WASHINGTON — Legislation that would extend the Build America Bonds program until April 2013 at gradually reduced subsidy rates was approved by a vote of 246 to 178 in the House yesterday.

The Small Business and Infrastructure Jobs Tax Act of 2010 now advances to the Senate but it is unclear when that chamber will take it up. Senate Finance Committee staff could not be reached for comment.

The bill would extend the BAB program until April 1, 2013, but the current subsidy rate — 35% of interest costs — would be lowered annually to  33% in 2011, 31% in 2012, and 30% in the first three months of 2013.

House Ways and Means Committee chairman Sander Levin, D-Mich., said yesterday during debate on the bill that BABs have been “a vital resource for state and local governments looking to expand infrastructure programs.”

The extension falls short of President Obama’s fiscal 2011 budget request to make the BAB program permanent at a 28% subsidy rate, which the administration contends would be revenue-neutral.

But in a letter sent to Levin on Monday, the National Association of State Treasurers warned that issuers would not continue to use BABs at that rate.

“It was made quite clear by several state treasurers that a precipitous reduction to 28% ... would mean that their states would not issue such bonds if current economic circumstances remain,” wrote James B. Lewis, NAST’s president and New Mexico’s treasurer.

He said the group supports an extension of the program, provided that the subsidy “provides economic benefit to issuers of the bonds.”

However, he emphasized that NAST supports BABs only if they remain a supplemental option to traditional tax-exempt bonds, not if they are to serve as a replacement.

The bill also would allow BABs to be used to refund previously issued BABs.

In other provisions, the bill would double in size the two recovery zone bond programs to $50 billion. The recovery zone economic development and exempt facility bond programs originally were created as part of the American Recovery and Reinvestment Act, with issuers authorized to sell $10 billion and $15 billion of these bonds, respectively, for economically distressed areas.

RZEDBs are effectively “super-BABs,” that allows issuers to receive direct payments from the federal government equal to 45% of their interest costs. RZEFBs are private-activity bonds.
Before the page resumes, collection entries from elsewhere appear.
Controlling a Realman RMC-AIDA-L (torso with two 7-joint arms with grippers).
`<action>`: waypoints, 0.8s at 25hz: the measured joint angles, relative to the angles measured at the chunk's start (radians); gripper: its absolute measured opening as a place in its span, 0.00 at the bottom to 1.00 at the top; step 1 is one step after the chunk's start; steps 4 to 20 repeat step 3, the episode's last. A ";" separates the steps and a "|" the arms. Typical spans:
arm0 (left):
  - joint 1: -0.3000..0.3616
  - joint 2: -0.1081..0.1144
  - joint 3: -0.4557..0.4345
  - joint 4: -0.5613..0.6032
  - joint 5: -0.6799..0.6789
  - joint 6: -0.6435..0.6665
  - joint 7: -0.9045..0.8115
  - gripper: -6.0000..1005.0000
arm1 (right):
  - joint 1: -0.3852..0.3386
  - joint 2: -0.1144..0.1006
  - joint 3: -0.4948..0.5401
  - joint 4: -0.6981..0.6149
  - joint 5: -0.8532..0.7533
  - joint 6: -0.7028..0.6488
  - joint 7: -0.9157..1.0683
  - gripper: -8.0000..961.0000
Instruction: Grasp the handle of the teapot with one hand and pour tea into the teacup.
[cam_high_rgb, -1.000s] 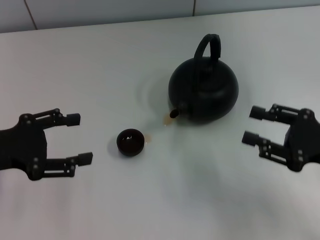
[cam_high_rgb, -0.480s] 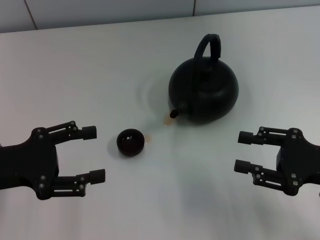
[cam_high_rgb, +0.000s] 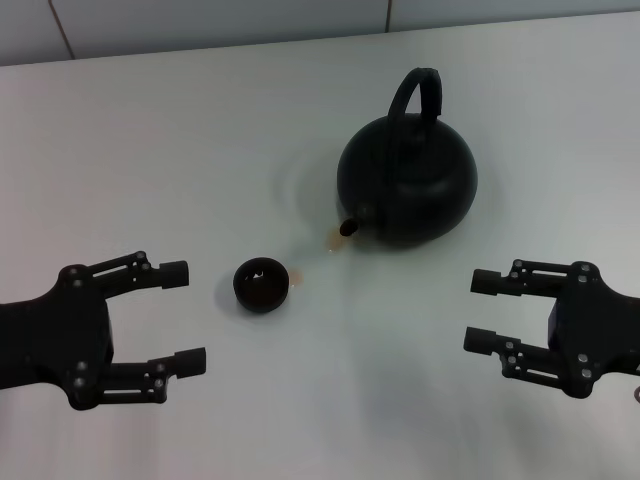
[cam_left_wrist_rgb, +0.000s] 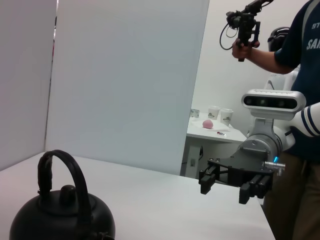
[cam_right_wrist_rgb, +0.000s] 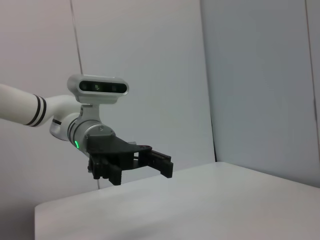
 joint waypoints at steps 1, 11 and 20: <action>0.005 0.000 0.000 -0.001 -0.001 0.000 0.011 0.87 | 0.000 0.000 -0.001 0.001 0.000 0.002 0.000 0.58; 0.006 0.000 0.000 -0.001 -0.002 0.000 0.014 0.87 | 0.000 0.000 -0.002 0.001 0.000 0.004 0.000 0.58; 0.006 0.000 0.000 -0.001 -0.002 0.000 0.014 0.87 | 0.000 0.000 -0.002 0.001 0.000 0.004 0.000 0.58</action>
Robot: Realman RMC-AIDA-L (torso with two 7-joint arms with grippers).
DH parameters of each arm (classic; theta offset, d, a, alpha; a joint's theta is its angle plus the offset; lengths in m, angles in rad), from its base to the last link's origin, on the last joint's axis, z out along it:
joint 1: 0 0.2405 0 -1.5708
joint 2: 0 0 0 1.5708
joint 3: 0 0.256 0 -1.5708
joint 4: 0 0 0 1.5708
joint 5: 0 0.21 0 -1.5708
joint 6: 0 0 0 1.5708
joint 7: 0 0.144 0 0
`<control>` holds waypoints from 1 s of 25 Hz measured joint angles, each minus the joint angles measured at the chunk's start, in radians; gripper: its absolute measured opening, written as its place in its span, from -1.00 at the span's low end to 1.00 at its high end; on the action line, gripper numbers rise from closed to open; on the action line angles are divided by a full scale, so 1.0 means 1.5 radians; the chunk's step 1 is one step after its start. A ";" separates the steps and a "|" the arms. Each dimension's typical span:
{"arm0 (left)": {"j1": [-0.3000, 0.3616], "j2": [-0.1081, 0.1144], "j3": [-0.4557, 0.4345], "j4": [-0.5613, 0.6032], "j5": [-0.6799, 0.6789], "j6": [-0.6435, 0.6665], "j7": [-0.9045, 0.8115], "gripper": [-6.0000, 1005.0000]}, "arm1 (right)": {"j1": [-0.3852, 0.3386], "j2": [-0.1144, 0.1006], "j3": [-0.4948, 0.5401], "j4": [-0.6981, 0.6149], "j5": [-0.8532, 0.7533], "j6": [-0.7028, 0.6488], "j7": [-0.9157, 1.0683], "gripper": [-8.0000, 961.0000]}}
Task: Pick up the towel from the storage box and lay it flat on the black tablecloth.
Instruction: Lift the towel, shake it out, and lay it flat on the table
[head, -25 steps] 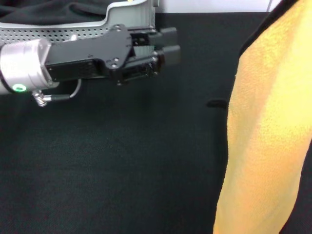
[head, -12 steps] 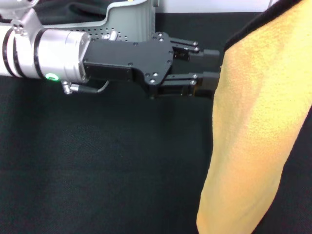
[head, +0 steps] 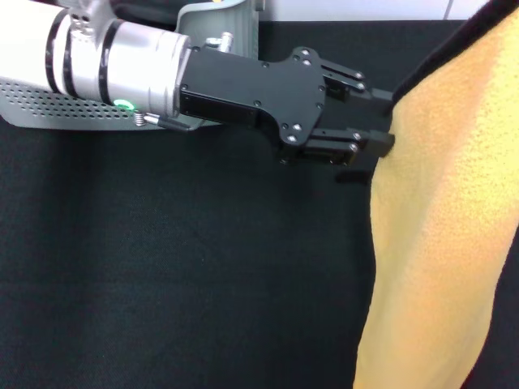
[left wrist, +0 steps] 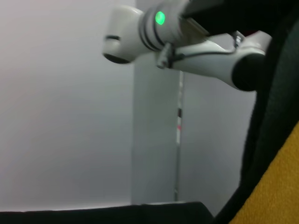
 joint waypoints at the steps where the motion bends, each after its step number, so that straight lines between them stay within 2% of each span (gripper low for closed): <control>1: -0.004 0.000 0.007 0.000 0.000 0.000 -0.001 -0.15 | 0.001 0.001 0.000 0.000 -0.001 0.000 0.000 -0.97; 12: -0.029 0.005 0.018 0.016 0.002 0.000 0.003 -0.16 | 0.001 0.001 0.000 0.005 -0.007 0.000 -0.004 -0.97; 17: -0.029 0.003 0.018 0.041 0.006 -0.002 0.018 -0.16 | 0.002 0.001 -0.005 0.007 -0.007 0.000 -0.005 -0.97; 22: -0.030 0.002 0.016 0.044 0.003 -0.002 0.025 -0.16 | 0.002 0.008 -0.004 0.008 -0.007 0.002 -0.005 -0.97; 25: -0.028 -0.004 0.017 0.044 0.001 0.010 0.026 -0.16 | -0.006 0.010 0.015 0.012 -0.007 0.004 -0.006 -0.97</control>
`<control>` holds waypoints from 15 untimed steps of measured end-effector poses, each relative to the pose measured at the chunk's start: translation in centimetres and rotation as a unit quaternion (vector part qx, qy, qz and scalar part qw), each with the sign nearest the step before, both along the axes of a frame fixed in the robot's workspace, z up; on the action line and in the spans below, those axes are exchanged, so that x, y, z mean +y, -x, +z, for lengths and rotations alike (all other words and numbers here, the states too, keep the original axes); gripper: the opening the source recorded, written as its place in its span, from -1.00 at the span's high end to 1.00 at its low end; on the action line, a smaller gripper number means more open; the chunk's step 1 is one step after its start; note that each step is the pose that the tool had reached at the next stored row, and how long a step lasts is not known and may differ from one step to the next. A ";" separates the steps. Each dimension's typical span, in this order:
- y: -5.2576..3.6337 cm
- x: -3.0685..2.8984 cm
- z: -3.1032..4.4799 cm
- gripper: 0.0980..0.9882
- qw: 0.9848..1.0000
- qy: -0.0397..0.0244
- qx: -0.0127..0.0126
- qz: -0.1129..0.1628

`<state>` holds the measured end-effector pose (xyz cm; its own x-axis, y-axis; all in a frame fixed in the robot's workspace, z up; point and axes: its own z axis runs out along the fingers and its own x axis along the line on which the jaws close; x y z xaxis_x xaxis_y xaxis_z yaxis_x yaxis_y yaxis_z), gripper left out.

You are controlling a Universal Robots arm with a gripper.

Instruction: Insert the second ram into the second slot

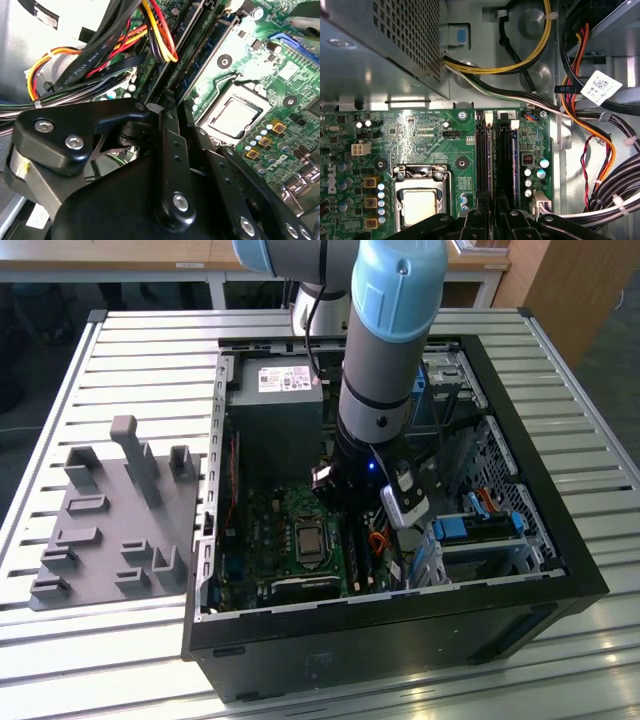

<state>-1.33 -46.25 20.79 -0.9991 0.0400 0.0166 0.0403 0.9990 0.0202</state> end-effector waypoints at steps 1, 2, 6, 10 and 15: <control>0.00 0.00 0.09 0.74 1.000 0.000 0.000 0.000; 0.00 0.00 0.22 0.74 1.000 0.000 0.000 0.000; 0.00 0.00 1.19 0.74 1.000 0.000 0.000 0.000; 0.00 0.02 2.23 0.74 1.000 0.000 0.000 0.000; 0.00 0.02 2.27 0.98 1.000 0.000 0.000 0.000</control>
<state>-1.32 -46.23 23.06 -0.9991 0.0400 0.0167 0.0403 0.9990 0.0193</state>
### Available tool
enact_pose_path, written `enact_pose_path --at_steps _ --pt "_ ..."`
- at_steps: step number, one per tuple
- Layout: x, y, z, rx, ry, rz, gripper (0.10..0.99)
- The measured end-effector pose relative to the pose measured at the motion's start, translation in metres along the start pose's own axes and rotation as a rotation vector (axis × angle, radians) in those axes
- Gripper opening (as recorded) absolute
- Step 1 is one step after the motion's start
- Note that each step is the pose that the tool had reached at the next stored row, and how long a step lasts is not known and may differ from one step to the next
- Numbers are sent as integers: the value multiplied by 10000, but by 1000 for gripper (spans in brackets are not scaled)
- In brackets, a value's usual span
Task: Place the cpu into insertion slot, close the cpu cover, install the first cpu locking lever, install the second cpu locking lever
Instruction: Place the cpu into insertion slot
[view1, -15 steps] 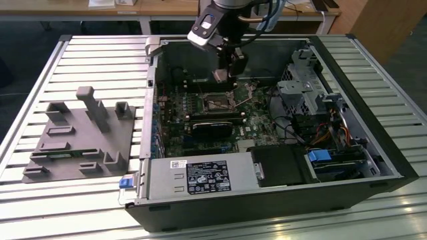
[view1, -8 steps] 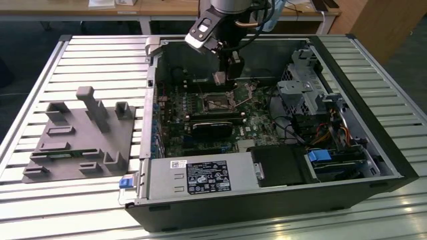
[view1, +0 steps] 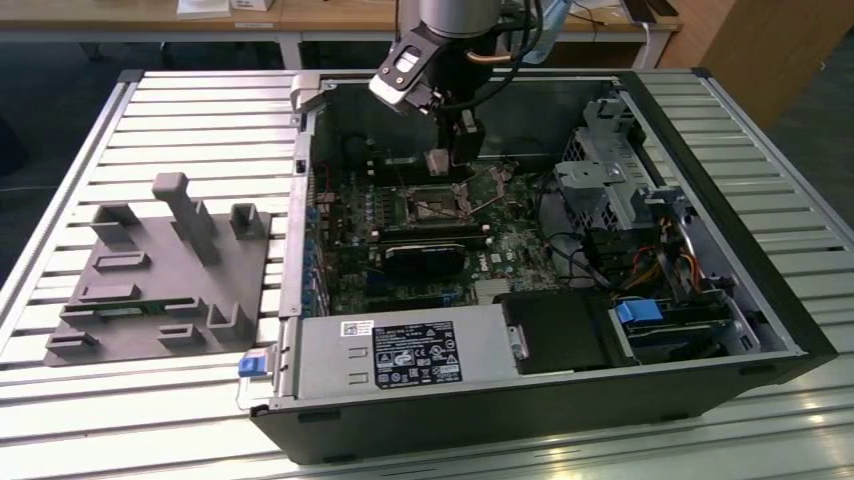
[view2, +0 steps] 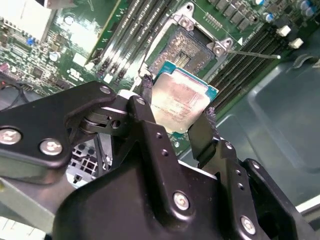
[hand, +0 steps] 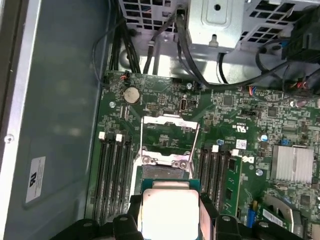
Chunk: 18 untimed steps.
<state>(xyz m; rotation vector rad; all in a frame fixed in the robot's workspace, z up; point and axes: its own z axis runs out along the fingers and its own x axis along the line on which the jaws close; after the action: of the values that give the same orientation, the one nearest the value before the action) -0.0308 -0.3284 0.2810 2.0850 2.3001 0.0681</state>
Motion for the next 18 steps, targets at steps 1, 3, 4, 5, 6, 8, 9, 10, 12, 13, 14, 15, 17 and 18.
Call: enact_pose_path --at_steps 1,3,4,5,6,8,9,10,12,13,14,15,17,18 --pt "0 0 8 6 -69 -3 537" --pt "1 -1 26 21 -166 -7 537" --pt "7 -1 39 26 -215 -3 537" --pt "12 -2 56 27 -225 10 537" --pt "13 -2 74 27 -228 38 537" --pt "19 -4 112 28 -235 168 537" --pt "20 -4 130 29 -241 279 537" --pt "20 -6 147 30 -249 407 537" --pt "23 -8 183 32 -262 634 537" --pt "28 -9 201 33 -266 717 537" --pt "32 -10 221 33 -268 765 537" --pt "35 -13 238 34 -270 777 537" --pt "38 -24 274 33 -270 779 537" --pt "39 -29 292 33 -269 778 537"
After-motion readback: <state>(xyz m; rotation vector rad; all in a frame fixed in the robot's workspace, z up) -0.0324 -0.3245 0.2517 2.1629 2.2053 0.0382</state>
A handful of lawmakers had complained to the Treasury Department that although their districts had some of the highest jobless rates in the nation, they received no recovery zone bond allocations because the formula was based on net job losses, not unemployment.

For a variety of reasons, those districts — which were in California, Arizona and Nevada — saw statistical spikes in both unemployment and employment, resulting in smaller net-job loss figures, possibly due to population increases.

The bill would address this by allocating an additional $10 billion and $15 billion to each of the programs to ensure each local municipality receives an allocation equal to at least its share of national unemployment as of December 2009.

The bill also would extend through 2011 a stimulus provision exempting all new PABs from the alternative minimum tax, including bonds refunding debt sold in and after 2003.

In addition, state and local governments would be able to sell PABs for water and sewer facilities without being limited by state volume caps.

Further, tribal governments would be permitted to issue private-activity bonds for sewage and water supply facilities without being subject to PAB volume caps or the “essential government function” test that normally limits a tribe’s use of tax-exempt financing.